In the literature reviewed, we found a case of adalimumab-induced cutaneous lupus erythematosus with similar clinical characteristics in a 61-year-old woman with diagnosis of RA, who after months of having received biological therapy with adalimumab at doses of 40mg subcutaneously every 2 weeks presents positivity of ANAS of homogeneous pattern with titers that were increasing in the following two years (1/160 to 1/640) with subsequent appearance of erythematous scaly plaques on the face and the trunk, not associated with any other symptom, with a biopsy report compatible with cutaneous lupus (immunofluorescence was not performed, unlike in the case of our patient), for this reason adalimumab was discontinued and after two months of its suspension the dermatological lesions disappeared.11 Determination of anti-histones antibodies was not reported. A second case was reported in Brazil12 in a 42-year-old woman with psoriatic arthritis who presents adalimumab-induced lupus with leukocytoclastic vasculitis, after 22 months of treatment with this biological therapy. The clinical picture was characterized by myalgias, arthralgias in elbows and wrists, low-grade fever (38°C) and dermatological lesions (purpuric papules on the fingertips of the hands with periungual telangiectasias). From the paraclinical point of view, she presented positivity for ANAS (1/640 homogeneous pattern) and anti-histone antibodies (the exact value is not recorded).

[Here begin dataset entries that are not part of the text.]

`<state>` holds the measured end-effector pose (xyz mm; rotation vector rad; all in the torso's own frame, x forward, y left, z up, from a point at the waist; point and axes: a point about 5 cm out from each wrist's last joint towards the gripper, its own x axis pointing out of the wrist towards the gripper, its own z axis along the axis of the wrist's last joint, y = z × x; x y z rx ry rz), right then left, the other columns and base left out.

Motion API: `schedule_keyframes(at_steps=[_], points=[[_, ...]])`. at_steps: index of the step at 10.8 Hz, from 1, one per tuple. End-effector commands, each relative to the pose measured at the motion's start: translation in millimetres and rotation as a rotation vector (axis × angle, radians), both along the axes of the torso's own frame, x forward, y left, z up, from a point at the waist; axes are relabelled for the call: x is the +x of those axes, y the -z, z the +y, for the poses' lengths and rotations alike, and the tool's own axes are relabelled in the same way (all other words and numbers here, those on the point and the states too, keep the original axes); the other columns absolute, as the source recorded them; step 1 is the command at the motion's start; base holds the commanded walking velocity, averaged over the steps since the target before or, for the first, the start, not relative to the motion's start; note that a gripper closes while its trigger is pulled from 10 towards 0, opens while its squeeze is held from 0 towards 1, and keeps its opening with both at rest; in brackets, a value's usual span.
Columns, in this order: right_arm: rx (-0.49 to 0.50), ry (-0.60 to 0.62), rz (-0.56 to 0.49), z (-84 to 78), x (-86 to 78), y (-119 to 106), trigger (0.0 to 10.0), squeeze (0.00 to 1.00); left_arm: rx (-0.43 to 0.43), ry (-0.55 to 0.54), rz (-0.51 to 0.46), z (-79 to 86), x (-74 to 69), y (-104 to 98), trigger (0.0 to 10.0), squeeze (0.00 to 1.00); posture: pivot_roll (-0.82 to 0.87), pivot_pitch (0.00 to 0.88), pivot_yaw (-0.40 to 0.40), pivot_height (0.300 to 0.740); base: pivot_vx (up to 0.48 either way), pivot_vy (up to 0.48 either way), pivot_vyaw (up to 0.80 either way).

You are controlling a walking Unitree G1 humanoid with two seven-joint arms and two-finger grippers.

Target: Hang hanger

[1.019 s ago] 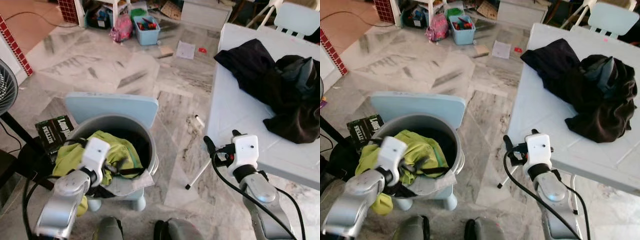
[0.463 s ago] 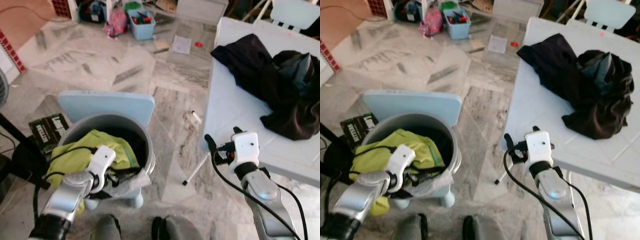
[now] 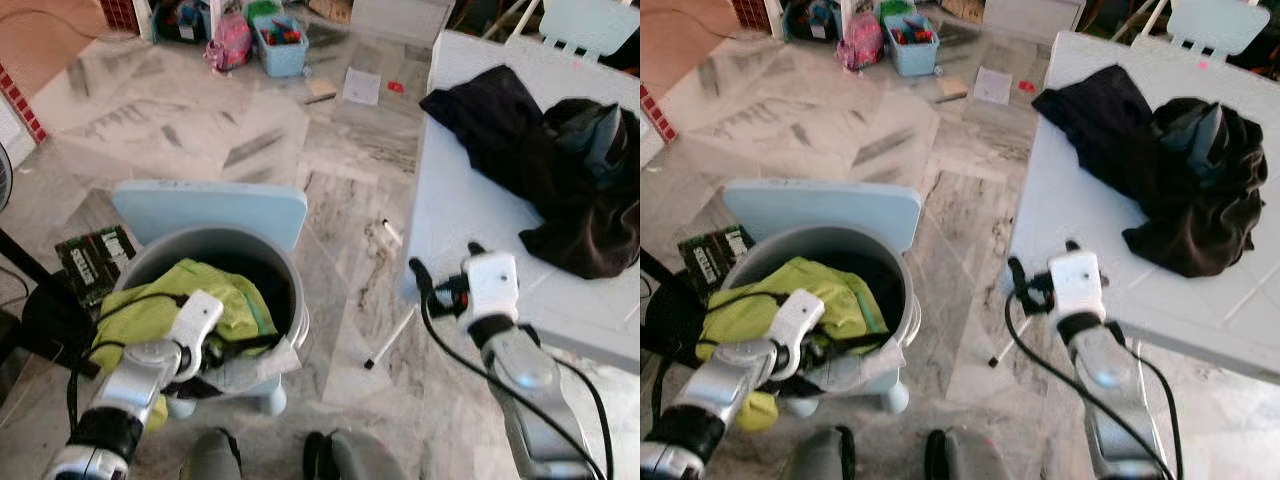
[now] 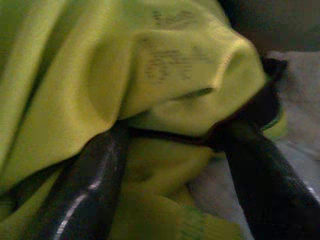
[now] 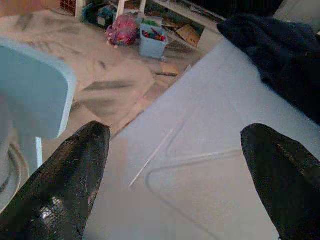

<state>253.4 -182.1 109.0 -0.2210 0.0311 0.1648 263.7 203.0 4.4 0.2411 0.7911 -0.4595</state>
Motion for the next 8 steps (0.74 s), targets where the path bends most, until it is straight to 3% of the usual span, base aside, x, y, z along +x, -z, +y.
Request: schedule_keyframes(at_steps=[1,8], points=[[-0.011,0.011,0.005,-2.4,0.0,2.6,10.0,0.00,0.019,-0.014,-0.004,4.3,0.0,2.4,0.0,0.00,-0.08,0.155,-0.125,0.740,0.000,0.000,0.00],[-0.028,0.014,-0.012,-2.5,7.0,2.0,10.0,0.00,0.013,-0.100,-0.136,11.9,14.8,-0.4,0.0,0.00,-0.08,0.147,-0.139,0.740,0.000,0.000,0.00]])
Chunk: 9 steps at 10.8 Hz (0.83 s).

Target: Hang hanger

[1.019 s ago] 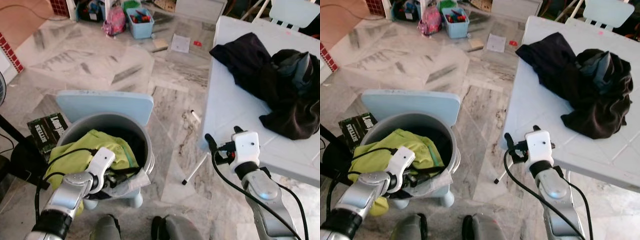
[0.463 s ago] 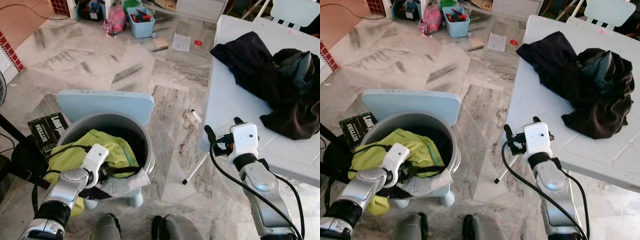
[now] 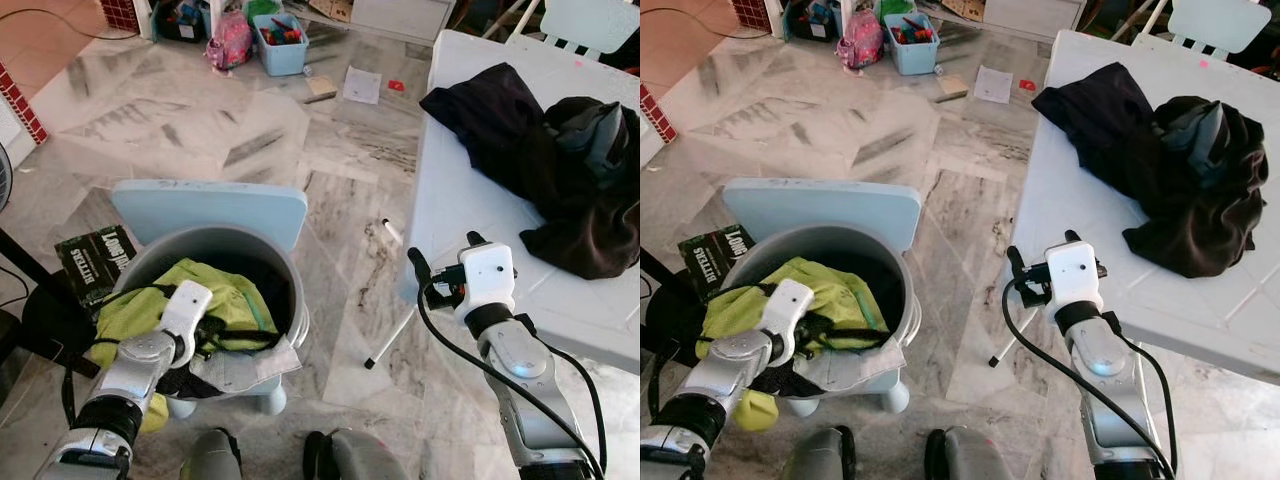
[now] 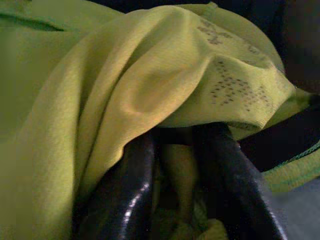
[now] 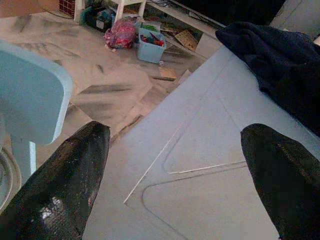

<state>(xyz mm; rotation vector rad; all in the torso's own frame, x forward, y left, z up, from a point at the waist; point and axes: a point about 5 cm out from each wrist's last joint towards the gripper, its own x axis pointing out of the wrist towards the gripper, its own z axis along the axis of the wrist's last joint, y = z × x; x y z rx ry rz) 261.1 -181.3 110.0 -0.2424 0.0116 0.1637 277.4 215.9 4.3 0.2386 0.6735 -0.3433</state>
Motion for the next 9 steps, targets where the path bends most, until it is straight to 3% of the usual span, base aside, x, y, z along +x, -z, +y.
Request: schedule_keyframes(at_steps=[1,7,8,9], points=[[-0.010,0.017,0.009,-3.5,-0.8,3.0,10.0,0.00,-0.011,-0.011,-0.011,-1.6,2.4,-1.0,0.0,0.00,-0.08,0.147,-0.140,0.740,0.000,0.000,0.00],[-0.021,0.034,0.001,-2.9,2.7,4.8,10.0,0.00,-0.082,-0.079,-0.175,-3.2,25.3,-25.4,0.0,0.00,-0.06,0.136,-0.136,0.740,0.000,0.000,0.00],[-0.020,0.036,-0.002,-2.1,3.8,5.4,10.0,0.00,-0.122,-0.085,-0.222,-5.7,32.4,-36.5,0.0,0.00,-0.06,0.135,-0.134,0.740,0.000,0.000,0.00],[-0.019,0.040,-0.007,-1.1,5.3,5.8,10.0,0.00,-0.224,-0.090,-0.350,-12.8,47.1,-65.1,0.0,0.00,-0.05,0.128,-0.130,0.740,0.000,0.000,0.00]])
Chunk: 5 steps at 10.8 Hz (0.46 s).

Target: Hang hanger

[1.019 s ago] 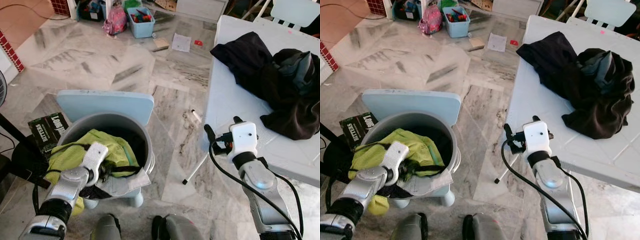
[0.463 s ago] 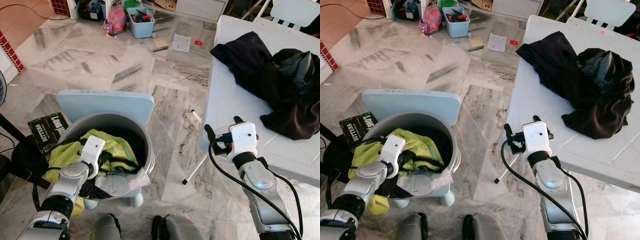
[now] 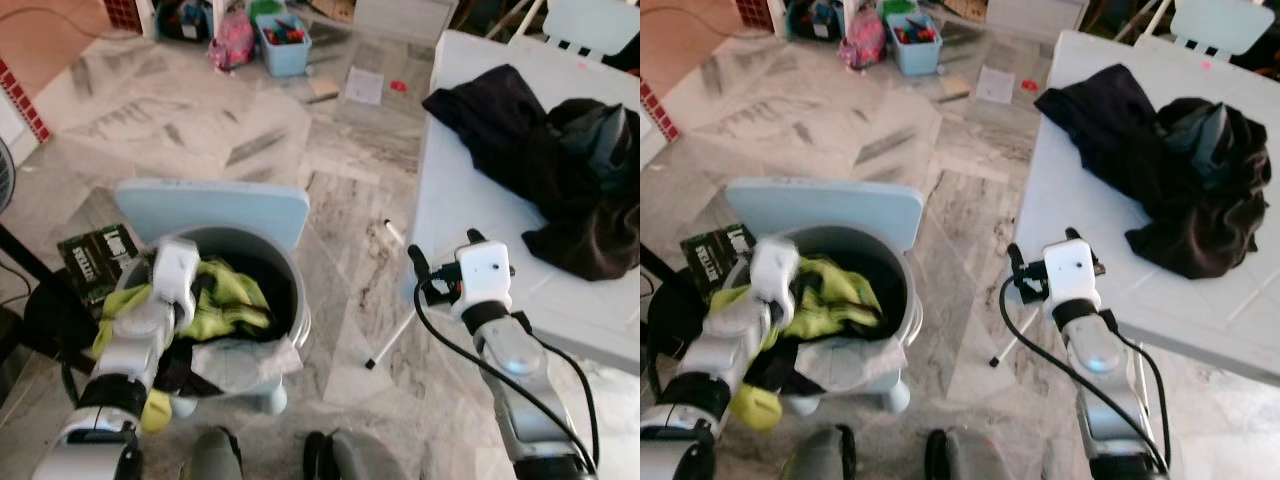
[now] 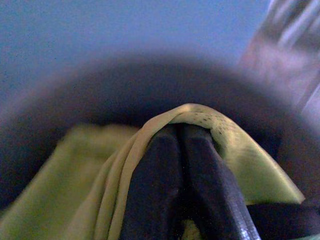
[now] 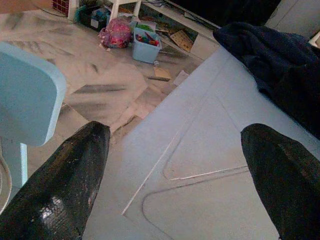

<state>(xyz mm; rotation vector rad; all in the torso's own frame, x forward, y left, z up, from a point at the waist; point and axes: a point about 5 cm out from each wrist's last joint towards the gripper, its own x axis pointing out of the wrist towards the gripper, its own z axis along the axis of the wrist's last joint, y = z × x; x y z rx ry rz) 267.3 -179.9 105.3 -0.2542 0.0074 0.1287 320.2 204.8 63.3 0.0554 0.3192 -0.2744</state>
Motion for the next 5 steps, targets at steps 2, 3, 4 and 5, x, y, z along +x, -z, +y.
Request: schedule_keyframes(at_steps=[2,3,4,5], points=[[-0.009,0.012,-0.001,-1.7,0.9,2.6,10.0,0.00,-0.126,0.061,-0.142,-14.9,13.3,-38.2,0.0,0.00,-0.04,0.124,-0.124,0.740,0.000,0.000,0.00],[-0.009,0.017,-0.002,-0.4,1.7,4.6,10.0,0.00,-0.191,0.131,-0.200,-25.4,14.3,-59.3,0.0,0.00,-0.04,0.122,-0.119,0.740,0.000,0.000,0.00],[-0.009,0.022,-0.005,0.0,1.8,5.0,10.0,0.00,-0.277,0.203,-0.264,-36.4,12.3,-79.1,0.0,0.00,-0.04,0.120,-0.117,0.740,0.000,0.000,0.00],[-0.010,0.027,-0.005,-0.7,1.3,6.0,10.0,0.00,-0.378,0.253,-0.322,-47.4,10.6,-100.1,0.0,0.00,-0.04,0.120,-0.116,0.740,0.000,0.000,0.00]])
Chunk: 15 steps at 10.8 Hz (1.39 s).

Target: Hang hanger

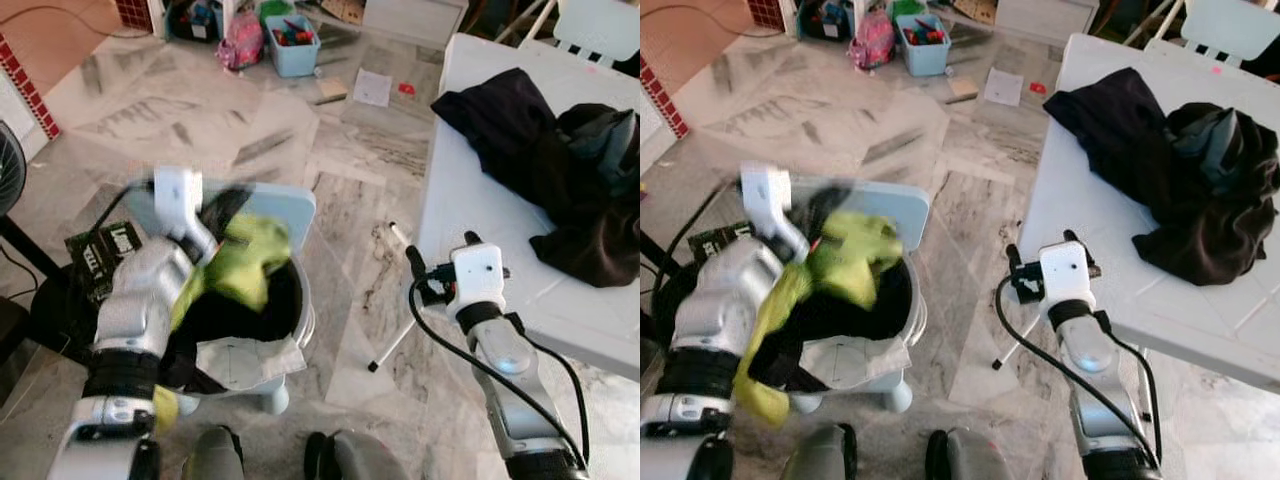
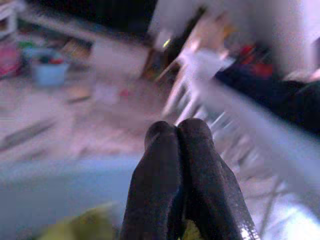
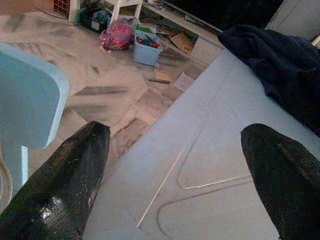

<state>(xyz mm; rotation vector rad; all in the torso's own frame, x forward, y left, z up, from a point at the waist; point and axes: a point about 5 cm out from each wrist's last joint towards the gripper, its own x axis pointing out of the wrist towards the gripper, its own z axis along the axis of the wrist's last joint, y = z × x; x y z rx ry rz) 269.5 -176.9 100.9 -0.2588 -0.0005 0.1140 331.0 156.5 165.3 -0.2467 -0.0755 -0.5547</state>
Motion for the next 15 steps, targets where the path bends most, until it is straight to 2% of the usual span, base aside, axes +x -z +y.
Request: schedule_keyframes(at_steps=[1,2,3,4,5,6,7,8,9,10,11,12,13,14,15], points=[[-0.008,0.017,0.003,-4.3,-0.1,1.9,10.0,0.00,-0.108,0.037,-0.063,-9.5,-2.5,-24.4,0.0,0.00,-0.03,0.123,-0.117,0.740,0.000,0.000,0.00],[-0.009,0.019,-0.001,-4.1,1.8,1.9,10.0,0.00,-0.239,0.051,-0.107,-15.7,-6.3,-50.1,0.0,0.00,-0.03,0.119,-0.118,0.740,0.000,0.000,0.00],[-0.008,0.020,-0.003,-3.4,2.8,1.7,10.0,0.00,-0.332,0.083,-0.119,-18.5,-13.6,-62.1,0.0,0.00,-0.03,0.117,-0.118,0.740,0.000,0.000,0.00],[-0.008,0.020,-0.006,-2.9,3.5,1.6,10.0,0.00,-0.382,0.157,-0.084,-21.1,-28.2,-61.5,0.0,0.00,-0.02,0.117,-0.118,0.740,0.000,0.000,0.00],[-0.008,0.020,-0.007,-3.2,3.7,1.7,10.0,0.00,-0.332,0.225,-0.017,-22.2,-47.9,-44.7,0.0,0.00,-0.02,0.117,-0.118,0.740,0.000,0.000,0.00],[-0.009,0.022,-0.004,-4.3,2.8,3.1,10.0,0.00,-0.213,0.142,0.095,-12.3,-67.7,-10.9,0.0,0.00,-0.01,0.127,-0.117,0.740,0.000,0.000,0.00],[-0.011,0.021,0.001,-4.7,2.1,5.1,10.0,0.00,-0.152,0.044,0.172,-3.6,-82.9,8.7,0.0,0.00,0.00,0.134,-0.119,0.740,0.000,0.000,0.00],[-0.011,0.016,0.004,-3.8,2.5,6.1,10.0,0.00,-0.092,0.059,0.237,-1.8,-102.9,20.6,0.0,0.00,0.02,0.136,-0.124,0.740,0.000,0.000,0.00],[-0.009,0.004,0.006,0.0,4.5,7.0,10.0,0.00,-0.081,0.143,0.341,0.7,-130.5,34.2,0.0,0.00,0.02,0.137,-0.124,0.740,0.000,0.000,0.00],[-0.006,-0.001,0.004,2.4,7.3,6.8,10.0,0.00,-0.020,0.125,0.420,11.4,-144.5,48.4,0.0,0.00,0.04,0.138,-0.128,0.740,0.000,0.000,0.00],[-0.006,-0.003,0.002,3.0,8.7,6.8,10.0,0.00,0.059,0.009,0.559,28.2,-152.0,75.5,0.0,0.00,0.05,0.135,-0.127,0.740,0.000,0.000,0.00],[-0.008,-0.002,0.001,2.4,9.2,7.5,10.0,0.00,0.163,-0.081,0.702,36.7,-160.7,102.3,0.0,0.00,0.05,0.135,-0.125,0.740,0.000,0.000,0.00],[-0.011,0.001,-0.001,1.6,8.7,7.9,10.0,0.00,0.223,-0.238,0.774,48.4,-164.4,123.6,0.0,0.00,0.04,0.133,-0.121,0.740,0.000,0.000,0.00],[-0.013,0.003,0.001,0.5,7.9,8.4,10.0,0.00,0.261,-0.412,0.719,63.5,-159.6,127.2,0.0,0.00,0.03,0.132,-0.121,0.740,0.000,0.000,0.00],[-0.017,0.005,0.003,-1.2,6.6,9.4,10.0,0.00,0.291,-0.623,0.603,81.4,-155.9,121.5,0.0,0.00,0.04,0.134,-0.123,0.740,0.000,0.000,0.00]])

The immunopathological mechanism of the adalimumab-induced lupus is still unknown, it is believed that it is a cell-mediated immunity process which involves two phases, the first where the activation of TH1 lymphocytes increases the production of proinflammatory cytokines, especially interferon gamma and IL2, which stimulate the production of autoantibodies, and the second phase which corresponds to the production of other cytokines by the TH2 lymphocytes, that are responsible for perpetuating the blood levels of these antibodies. It is proposed that this therapy blocks preferentially the production of interferon gamma (INF gamma) and with this inhibition the INF gamma-dependent up-regulation of Fas is blocked, with the consequent lack of inhibition of cytokines such as IL4, IL6, IL10, suggesting that the therapy with adalimumab promotes the appearance of humoral autoimmunity through the selective inhibition of the response of cytotoxic T lymphocytes, which under normal conditions should inhibit the autoreactive B cells.13,14 Other authors suggest that this drug exerts an effect similar to ultraviolet rays, inducing cell apoptosis and thereby, accumulation of autoantibody forming nucleosomal material, or that the increase in the frequency of infectious complications in these patients predisposes to polyclonal activation of B lymphocytes and overexpression of Toll-like receptors 9, with the consequent formation of antibodies11,15; however, it is believed that the participation of genetic predisposition plays a key role in the development of these manifestations, among the described the TNF alpha 308 A polymorphism.15

The suspension of the therapy is the main therapeutic measure and most patients present resolution of their clinical manifestations after this, in a period of approximately 6–12 weeks.

Conclusion

We present a case of adalimumab-induced cutaneous lupus, with compatible histopathological changes and presence of ANAS, positive anti-Ro and anti-histone antibodies, without systemic manifestations, with complete resolution of the clinical picture after the suspension of the biological drug. The rheumatologist or the physician specialist who prescribes biological therapies such as anti-TNF agents and among them, adalimumab, must be attentive to paradoxical situations such as the one described in the present clinical case, consisting in the appearance of autoimmune phenomena, secondary to the treatment of autoimmune diseases.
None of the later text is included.